There are several problems with buying a cake, the most important being it can cost a fortune to get a really nice one, especially if it is gluten free. Most standard bakeries do not make gluten free cakes as you have to be super careful to avoid cross contamination. To get a safe gluten free cake there are many things to need to take into consideration to ensure it is safe to eat. You need to make sure that:
  • ingredients are kept safe in sealed containers and different utensils are used, such as scoops, and they are cleaned regularly.
  • the storage, baking, decorating areas (basically the entire bakery) is cleaned and sanitized after the regular cakes are made and prior to making anything gluten free.
  • the batter is made at a different time so the gluten filled flours are not flying around in the air mixing with the gluten free batter.
  • gluten free cakes need to be baked in separate ovens and pans from the regular gluten filled ones, which means having double the equipment.
  • the decorating surface is clean and sanitized to ensure no crumbs from the regular cake get mixed in with the icing/filling and then spread on the gluten free cake. And I learned cakes can be very crummy as you are decorating them.
So most of us will seek out a gluten free bakery, which has a dedicated gluten free facility, to purchase our cakes. This is why they can cost so much.

Since a layered cake is for very special occasions we do not often buy these kinds of cakes and may not know the quality of the bakeries in our areas who do gluten free cakes. This comes down to the last issue, taste. Gluten free anything can be finicky. It can be dry, crumbly, tasteless, or even mushy. Even the regular store bought cakes have issues with taste, most often that they don't have any. Store bought cakes can often be too sweet as they are covered with too much icing and the cake itself does not have much flavor. The best thing about making your own cake is you can control all aspects of taste. You choose the cake flavors, the icing and the fillings.

I decided since I really do not like the regular store bought cakes that I was going to make the cake for the party I was hosting for my parents 40th wedding anniversary. Since I was making it, this would naturally be a gluten free cake. I used the Luscious Lemon Cake recipe by Mary Capone from the April/May 2012 Living Without Magazine that I earlier tried as lemon cupcakes and made a 2 tiered lemon cake. The lemon flavor in this cake counters the sweetness of the icing and makes a natural paring.

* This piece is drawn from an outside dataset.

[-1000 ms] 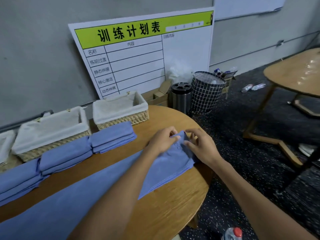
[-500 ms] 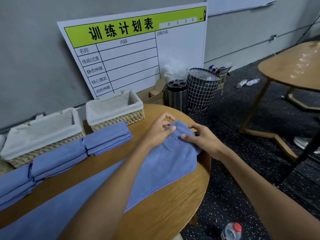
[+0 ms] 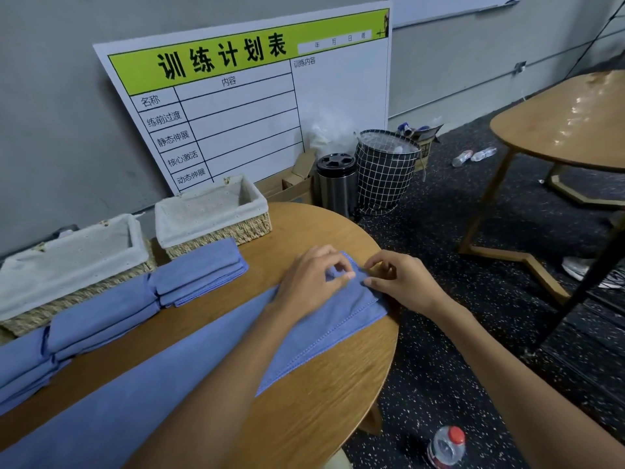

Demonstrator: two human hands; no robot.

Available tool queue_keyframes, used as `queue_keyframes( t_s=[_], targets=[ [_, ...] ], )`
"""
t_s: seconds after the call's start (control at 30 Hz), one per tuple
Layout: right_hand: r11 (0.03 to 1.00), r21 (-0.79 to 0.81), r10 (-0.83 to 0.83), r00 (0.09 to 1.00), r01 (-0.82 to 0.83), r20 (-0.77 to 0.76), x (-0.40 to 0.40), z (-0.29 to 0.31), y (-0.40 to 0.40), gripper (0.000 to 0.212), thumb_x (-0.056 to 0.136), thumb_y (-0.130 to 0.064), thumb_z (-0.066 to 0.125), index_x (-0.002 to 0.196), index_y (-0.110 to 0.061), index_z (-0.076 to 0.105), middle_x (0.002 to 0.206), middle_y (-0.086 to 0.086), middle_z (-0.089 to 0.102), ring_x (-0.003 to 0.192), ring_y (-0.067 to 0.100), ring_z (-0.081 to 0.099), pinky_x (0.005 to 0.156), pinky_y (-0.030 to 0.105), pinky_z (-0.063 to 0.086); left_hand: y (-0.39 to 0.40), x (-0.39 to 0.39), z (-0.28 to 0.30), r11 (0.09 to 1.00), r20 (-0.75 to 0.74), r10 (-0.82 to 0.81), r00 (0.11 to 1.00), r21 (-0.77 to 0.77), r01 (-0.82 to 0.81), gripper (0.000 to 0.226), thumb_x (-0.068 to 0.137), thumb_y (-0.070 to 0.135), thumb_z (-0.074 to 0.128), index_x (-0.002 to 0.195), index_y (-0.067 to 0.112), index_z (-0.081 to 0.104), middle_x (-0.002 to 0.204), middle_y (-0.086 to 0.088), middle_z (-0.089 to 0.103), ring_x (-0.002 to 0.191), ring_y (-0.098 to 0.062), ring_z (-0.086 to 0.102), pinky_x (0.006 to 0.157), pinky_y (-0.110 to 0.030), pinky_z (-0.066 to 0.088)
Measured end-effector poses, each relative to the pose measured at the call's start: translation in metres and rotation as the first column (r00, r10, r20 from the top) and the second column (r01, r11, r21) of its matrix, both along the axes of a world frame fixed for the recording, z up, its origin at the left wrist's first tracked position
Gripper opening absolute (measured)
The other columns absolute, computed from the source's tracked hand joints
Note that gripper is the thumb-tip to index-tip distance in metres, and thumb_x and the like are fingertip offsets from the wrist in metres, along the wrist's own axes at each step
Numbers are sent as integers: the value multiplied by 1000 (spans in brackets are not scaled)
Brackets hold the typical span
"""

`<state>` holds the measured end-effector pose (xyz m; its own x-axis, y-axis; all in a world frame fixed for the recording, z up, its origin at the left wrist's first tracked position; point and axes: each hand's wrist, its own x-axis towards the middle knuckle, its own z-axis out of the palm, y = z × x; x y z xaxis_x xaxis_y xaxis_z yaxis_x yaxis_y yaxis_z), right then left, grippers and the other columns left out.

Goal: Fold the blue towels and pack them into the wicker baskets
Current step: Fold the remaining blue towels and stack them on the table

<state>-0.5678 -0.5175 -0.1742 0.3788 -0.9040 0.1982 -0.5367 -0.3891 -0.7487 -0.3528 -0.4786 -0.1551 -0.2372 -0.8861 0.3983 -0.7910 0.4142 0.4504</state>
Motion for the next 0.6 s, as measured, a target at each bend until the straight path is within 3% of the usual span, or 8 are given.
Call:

I can definitely say that if you are to attempt a feat such as this, make sure you have at least a full day to complete the entire cake. Baking two of each of the 6" and 9" cakes took the morning with the cakes cooling till the afternoon, then they needed to be carefully sliced in half. I made the lemon curd for the filling and the lemon butter cream icing. Again I reduced the amount of milk in the icing recipe to make a thicker icing that would set hard on the cake. Layering the cake with the lemon curd and icing filling and then icing the outside of the cake took the rest of the day. I left the cake in the fridge to wait until closer to the event to finish the decorations including adding the fondant flowers I had made a couple weeks earlier. I think the only thing I would change would be to make the cake closer to the event date so it is little fresher and not quite as dry. The lemon curd filling is a nice touch as it adds moisture to the cakes themselves.

If you can bake, you can make a layer cake. Decorations can be as simple as just icing the cake and adding confectionery decorations that can be purchased at local cake decorating or craft stores, or as complicated as you can make it. The only limit in decorating is your imagination. Gluten free cakes should not be a daunting idea. Just take your time, plan your steps, put on some music and go for it. Be adventurous and you will be surprised what you can accomplish.